Their lifespan is much longer than most rodent species averaging 10 years with 18-20 years possible in some individuals.
The male averages 400-500 grams in body weight and the female is slightly larger at 500-600 grams. They are clean, odorless,
and inquisitive animals and can be relatively easy to care for.
Chinchillas are generally nocturnal and prefer a quiet environment during the day. Chinchillas are active and require a fair
amount of space. They like to jump and climb and a large multilevel cage is recommended. A wire mesh cage is better than
wood because they like to gnaw. The mesh must be small enough to prevent foot and limb injury and part of the floor should
be solid. Bedding should consist of Aspen or pine shavings or recycled newspaper litter. A hiding/sleep box is necessary
this prey species.
Chinchillas are fastidious groomers and require dust as part of their daily bathing. The dust is a fine mixture of Fuller's
earth and silver sand (1:9) and is placed in a container large enough for the chinchilla to roll around in. These baths need
to be kept clean and free of feces and should be removed when not in use. Overuse of the dust bath can lead to conjunctivitis
due to irritations in some chinchillas.
The chinchilla's native habitat consists of low humidity with sharp variations between daytime and evening temperatures.

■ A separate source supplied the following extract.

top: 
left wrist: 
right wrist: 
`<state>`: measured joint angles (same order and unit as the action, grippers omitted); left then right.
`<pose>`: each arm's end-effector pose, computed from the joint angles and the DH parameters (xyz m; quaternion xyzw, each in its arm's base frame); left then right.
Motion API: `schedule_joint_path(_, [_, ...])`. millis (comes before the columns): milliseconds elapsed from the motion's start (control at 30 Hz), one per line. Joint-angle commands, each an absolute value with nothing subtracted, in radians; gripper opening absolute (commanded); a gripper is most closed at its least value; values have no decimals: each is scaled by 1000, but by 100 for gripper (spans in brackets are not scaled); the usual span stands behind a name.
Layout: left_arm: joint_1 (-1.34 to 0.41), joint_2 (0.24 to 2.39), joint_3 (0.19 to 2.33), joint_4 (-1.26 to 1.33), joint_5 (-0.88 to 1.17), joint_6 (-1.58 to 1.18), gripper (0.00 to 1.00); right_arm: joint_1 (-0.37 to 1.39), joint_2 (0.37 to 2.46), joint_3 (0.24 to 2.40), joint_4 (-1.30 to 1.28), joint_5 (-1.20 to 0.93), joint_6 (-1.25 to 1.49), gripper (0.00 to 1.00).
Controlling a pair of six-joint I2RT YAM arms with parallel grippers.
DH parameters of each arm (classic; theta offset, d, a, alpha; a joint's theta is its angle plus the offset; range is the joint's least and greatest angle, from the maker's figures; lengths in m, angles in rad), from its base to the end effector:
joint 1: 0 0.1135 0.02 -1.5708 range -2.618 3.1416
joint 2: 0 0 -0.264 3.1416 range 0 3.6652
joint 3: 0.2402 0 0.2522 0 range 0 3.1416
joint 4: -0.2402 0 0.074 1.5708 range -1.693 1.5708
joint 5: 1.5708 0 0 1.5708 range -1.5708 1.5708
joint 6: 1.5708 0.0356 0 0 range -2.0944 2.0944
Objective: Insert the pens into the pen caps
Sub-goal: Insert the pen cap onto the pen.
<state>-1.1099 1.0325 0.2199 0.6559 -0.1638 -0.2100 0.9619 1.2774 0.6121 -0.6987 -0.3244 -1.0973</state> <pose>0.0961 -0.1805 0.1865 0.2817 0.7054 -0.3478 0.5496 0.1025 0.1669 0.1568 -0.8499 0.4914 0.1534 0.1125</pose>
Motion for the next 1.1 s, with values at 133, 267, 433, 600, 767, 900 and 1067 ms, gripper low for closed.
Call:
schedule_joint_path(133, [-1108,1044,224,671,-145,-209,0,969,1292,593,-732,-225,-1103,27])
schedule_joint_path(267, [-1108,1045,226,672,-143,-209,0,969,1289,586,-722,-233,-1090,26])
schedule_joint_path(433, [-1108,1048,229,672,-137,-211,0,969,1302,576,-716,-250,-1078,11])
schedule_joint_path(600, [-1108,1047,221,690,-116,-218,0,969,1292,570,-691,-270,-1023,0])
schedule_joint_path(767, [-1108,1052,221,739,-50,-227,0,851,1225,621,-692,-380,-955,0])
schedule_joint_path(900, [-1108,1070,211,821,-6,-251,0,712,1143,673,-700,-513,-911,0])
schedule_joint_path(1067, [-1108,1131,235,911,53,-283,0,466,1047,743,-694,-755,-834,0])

High temperatures and high humidity must be avoided year-round. Chinchillas are comfortable at cooler temperatures (>32°F)
and can suffer from heat stroke if the environmental temperature climbs above 80°F, especially when coupled with high humidity.

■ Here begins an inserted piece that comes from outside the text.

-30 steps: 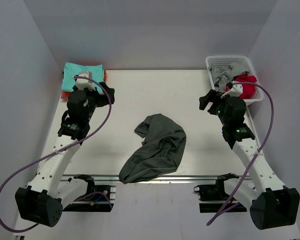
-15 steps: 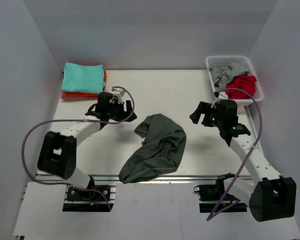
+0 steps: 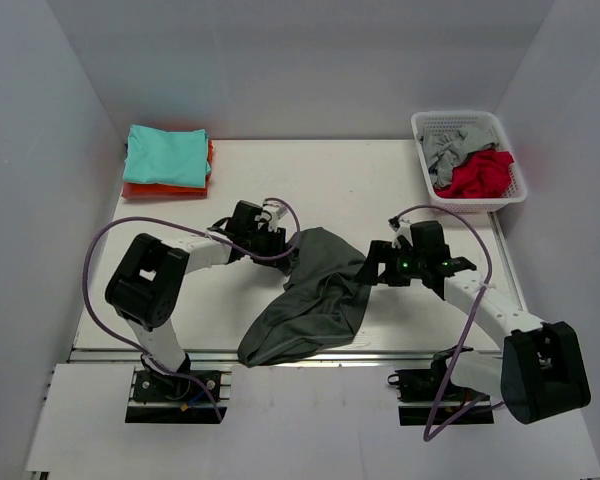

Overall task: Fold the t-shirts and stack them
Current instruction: Flatten out the tshirt, then grap the side of the flattened tshirt closest away from the robot with both arms, then fold the flattened tshirt in 1/3 of the way

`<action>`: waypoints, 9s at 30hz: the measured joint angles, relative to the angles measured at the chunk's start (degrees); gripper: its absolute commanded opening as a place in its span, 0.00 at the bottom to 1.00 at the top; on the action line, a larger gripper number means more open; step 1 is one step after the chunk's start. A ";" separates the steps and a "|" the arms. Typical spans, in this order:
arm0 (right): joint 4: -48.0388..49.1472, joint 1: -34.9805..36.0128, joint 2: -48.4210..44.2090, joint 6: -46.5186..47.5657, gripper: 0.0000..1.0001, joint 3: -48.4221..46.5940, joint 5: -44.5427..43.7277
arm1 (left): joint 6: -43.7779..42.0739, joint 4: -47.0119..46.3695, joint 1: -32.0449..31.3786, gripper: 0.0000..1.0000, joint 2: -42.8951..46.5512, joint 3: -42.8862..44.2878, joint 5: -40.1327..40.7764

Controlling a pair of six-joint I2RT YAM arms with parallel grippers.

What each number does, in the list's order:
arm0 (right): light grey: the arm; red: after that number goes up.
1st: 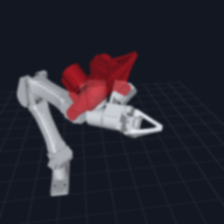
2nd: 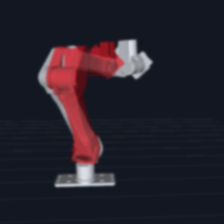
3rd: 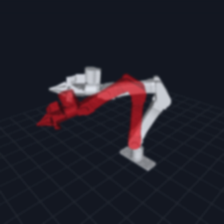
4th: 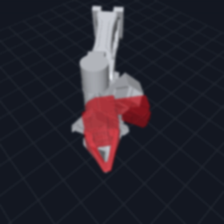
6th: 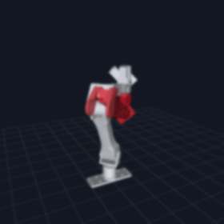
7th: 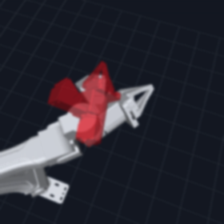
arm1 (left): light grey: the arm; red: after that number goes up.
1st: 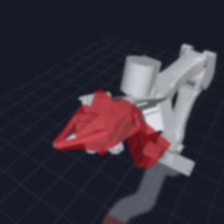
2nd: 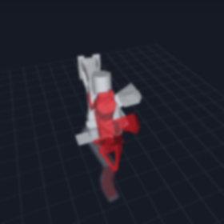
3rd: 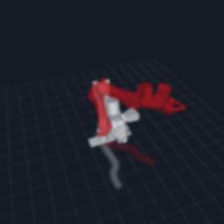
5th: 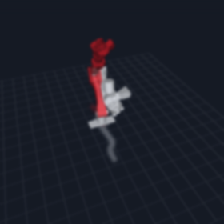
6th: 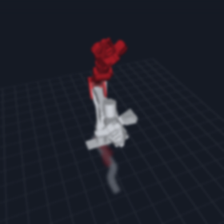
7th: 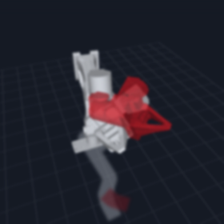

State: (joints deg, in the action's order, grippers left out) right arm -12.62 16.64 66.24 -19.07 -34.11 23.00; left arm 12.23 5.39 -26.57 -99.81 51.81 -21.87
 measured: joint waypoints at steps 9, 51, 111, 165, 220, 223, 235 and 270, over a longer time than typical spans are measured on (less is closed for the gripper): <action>3.63 4.85 7.96 -0.92 0.74 0.26 4.20 | 1.25 -1.46 -1.70 0.00 -2.86 1.84 1.77; 3.63 7.06 -9.35 14.38 0.00 -42.88 -49.48 | -10.10 1.57 -1.31 0.00 33.09 29.33 62.86; 17.42 1.01 16.17 10.60 0.00 -21.97 -65.09 | -2.34 -3.52 2.08 0.00 4.31 17.44 58.86; -10.99 -3.30 10.60 -8.28 0.90 -15.32 -40.11 | 11.34 23.39 8.50 1.00 19.52 -0.57 19.56; -16.41 -14.38 -1.55 -11.78 0.00 1.07 -26.38 | 17.14 47.89 -4.59 0.00 29.83 -11.17 12.24; -16.17 -14.38 -1.14 -10.91 0.00 1.05 -24.85 | 16.06 45.81 -4.59 0.00 29.18 -8.31 11.13; -14.08 -14.36 1.79 -7.13 0.00 -10.69 -21.31 | 12.52 37.53 -3.87 0.00 23.45 9.42 24.00; -14.49 -14.38 35.93 -5.97 0.00 -40.50 -29.24 | -13.55 27.36 6.16 0.00 -25.33 54.18 37.51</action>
State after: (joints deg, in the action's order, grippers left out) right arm -27.11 2.26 102.17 -25.04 -74.61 -6.24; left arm -1.32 32.75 -20.40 -125.14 106.00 15.64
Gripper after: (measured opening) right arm 0.011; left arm 0.029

In the wild, chinchillas survived on a diet of grasses, cactus fruit, leaves, and the bark of small shrubs and bushes. Captive
chinchillas need a diet high in fiber to prevent enteric problems. The basic chinchilla diet consists of good quality grass
hay (timothy or orchard) and a small amount of chinchilla pellets. Because the diet must be high in fiber, the sole feeding
of pellets must be avoided. Limit pellets to 1-2 tablespoons per day. Small amounts of greens and fruit can be offered as
treats. Any change in diet should be done gradually and fecal output should be monitored.

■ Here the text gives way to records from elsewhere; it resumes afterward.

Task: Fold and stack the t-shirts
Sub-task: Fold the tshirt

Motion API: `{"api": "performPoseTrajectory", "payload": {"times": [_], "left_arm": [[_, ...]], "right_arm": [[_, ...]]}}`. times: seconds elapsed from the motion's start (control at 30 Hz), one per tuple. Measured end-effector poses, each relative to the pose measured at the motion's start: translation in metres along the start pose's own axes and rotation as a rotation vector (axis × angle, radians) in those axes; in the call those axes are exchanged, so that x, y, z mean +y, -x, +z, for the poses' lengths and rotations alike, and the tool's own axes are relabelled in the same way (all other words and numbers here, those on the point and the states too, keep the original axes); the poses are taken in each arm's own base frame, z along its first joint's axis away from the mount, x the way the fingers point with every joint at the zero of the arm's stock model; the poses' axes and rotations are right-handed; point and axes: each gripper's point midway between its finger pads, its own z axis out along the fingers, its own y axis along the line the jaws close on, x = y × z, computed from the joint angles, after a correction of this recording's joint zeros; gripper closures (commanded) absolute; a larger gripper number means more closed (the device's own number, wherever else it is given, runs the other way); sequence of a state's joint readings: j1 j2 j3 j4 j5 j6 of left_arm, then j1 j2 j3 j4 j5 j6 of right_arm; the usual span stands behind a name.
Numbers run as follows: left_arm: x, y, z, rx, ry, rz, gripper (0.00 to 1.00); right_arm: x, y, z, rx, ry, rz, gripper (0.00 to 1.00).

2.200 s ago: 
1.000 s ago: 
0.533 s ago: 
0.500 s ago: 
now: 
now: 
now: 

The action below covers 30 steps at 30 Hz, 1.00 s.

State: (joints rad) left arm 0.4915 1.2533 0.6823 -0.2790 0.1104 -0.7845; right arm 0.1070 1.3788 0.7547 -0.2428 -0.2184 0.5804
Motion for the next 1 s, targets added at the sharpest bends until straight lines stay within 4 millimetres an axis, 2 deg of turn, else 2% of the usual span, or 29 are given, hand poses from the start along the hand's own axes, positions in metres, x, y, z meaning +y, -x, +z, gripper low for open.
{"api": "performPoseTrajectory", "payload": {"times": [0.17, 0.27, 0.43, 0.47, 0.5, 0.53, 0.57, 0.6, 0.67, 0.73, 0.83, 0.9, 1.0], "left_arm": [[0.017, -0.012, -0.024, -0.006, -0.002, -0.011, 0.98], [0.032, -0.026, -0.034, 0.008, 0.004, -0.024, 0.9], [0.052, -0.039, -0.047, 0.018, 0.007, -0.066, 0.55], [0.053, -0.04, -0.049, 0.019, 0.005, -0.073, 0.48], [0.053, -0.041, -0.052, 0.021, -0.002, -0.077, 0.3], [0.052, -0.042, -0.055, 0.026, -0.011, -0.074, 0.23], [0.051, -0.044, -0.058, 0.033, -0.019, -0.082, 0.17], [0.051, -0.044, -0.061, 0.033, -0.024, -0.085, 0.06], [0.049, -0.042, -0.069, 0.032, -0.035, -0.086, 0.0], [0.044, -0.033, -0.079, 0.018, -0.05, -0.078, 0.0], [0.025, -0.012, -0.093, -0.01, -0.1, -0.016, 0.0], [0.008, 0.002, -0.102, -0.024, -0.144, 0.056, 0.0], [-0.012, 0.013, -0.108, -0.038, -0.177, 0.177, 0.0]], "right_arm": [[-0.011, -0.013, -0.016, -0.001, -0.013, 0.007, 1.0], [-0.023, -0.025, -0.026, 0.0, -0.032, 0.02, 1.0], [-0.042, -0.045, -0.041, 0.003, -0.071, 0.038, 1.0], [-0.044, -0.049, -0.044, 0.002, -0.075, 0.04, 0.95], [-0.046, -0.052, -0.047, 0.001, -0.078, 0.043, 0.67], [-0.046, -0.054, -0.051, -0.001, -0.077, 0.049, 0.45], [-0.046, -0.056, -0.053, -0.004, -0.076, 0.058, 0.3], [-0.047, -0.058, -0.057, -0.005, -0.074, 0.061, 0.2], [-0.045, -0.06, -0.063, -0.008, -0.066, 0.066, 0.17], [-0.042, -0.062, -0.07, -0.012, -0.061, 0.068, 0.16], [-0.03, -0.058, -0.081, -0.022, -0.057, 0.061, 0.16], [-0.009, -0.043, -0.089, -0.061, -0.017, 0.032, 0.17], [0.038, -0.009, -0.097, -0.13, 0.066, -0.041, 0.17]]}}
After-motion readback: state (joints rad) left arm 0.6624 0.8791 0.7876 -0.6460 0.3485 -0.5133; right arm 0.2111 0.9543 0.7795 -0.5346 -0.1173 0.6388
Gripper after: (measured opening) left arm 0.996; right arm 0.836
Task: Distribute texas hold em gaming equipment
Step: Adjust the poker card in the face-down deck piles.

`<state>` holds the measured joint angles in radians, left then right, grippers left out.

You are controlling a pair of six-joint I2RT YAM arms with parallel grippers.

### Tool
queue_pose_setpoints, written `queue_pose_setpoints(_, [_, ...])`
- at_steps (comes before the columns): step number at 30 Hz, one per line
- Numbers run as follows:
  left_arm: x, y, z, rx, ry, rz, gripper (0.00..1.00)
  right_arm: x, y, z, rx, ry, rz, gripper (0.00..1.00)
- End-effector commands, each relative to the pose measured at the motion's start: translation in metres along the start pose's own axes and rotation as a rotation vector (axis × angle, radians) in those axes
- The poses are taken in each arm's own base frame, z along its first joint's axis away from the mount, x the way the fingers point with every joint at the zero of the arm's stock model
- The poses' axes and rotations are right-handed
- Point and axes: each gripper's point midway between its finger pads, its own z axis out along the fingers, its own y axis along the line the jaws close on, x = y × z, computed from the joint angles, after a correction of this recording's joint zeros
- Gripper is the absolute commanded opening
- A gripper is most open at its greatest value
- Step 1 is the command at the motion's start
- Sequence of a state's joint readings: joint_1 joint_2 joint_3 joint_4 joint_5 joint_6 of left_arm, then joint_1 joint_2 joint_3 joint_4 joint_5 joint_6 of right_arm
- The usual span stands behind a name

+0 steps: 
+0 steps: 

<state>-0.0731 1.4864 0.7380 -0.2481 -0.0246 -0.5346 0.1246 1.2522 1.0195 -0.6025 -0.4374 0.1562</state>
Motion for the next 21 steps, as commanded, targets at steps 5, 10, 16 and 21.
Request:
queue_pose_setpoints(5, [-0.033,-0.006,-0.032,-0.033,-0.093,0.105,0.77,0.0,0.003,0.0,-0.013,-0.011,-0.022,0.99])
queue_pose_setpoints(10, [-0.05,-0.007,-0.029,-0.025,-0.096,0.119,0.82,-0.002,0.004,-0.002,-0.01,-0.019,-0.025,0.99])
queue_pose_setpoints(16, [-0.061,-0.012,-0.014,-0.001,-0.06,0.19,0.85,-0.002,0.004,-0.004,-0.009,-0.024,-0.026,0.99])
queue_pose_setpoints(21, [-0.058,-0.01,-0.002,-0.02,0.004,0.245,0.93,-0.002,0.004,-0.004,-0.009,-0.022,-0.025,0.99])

Sexual maturity for both sexes usually occurs between 7-12 months of age. The female has two uterine horns that open separately
into the cervix. There is a vaginal closure membrane that is only open during estrus and parturition. They are seasonally
polyestrous from November to May with an estrous cycle of 30-50 days. The gestation period is long at 105-115 days and the
babies are precocious. The female has a cone-shaped clitoris that at quick glance may resemble a penis. The male has open
inguinal rings and the testes are located inguinally without a true scrotal sac. Adult male chinchillas may suffer from paraphimosis
caused by a ring of fur caught around the penis inside the prepuce ("fur ring"). The penis of all male chinchillas should
be checked during physical examination and fur rings removed.
Chinchillas are usually easy to handle and rarely bite. However, they can be shy and nervous and reluctant to stay still
for prolonged periods. The best approach is to gently hold the animal around the thorax. Alternatively, the tail can be
held at the base as long as the body is supported (usually by ones arm). Chinchillas that are handled roughly will release
a patch of fur, leaving the skin clean and smooth ("fur slip"). Fur re-growth may take several months. A small hand towel
fashioned into a chinchilla "burrito" can be used as restraint when examining the head and mouth.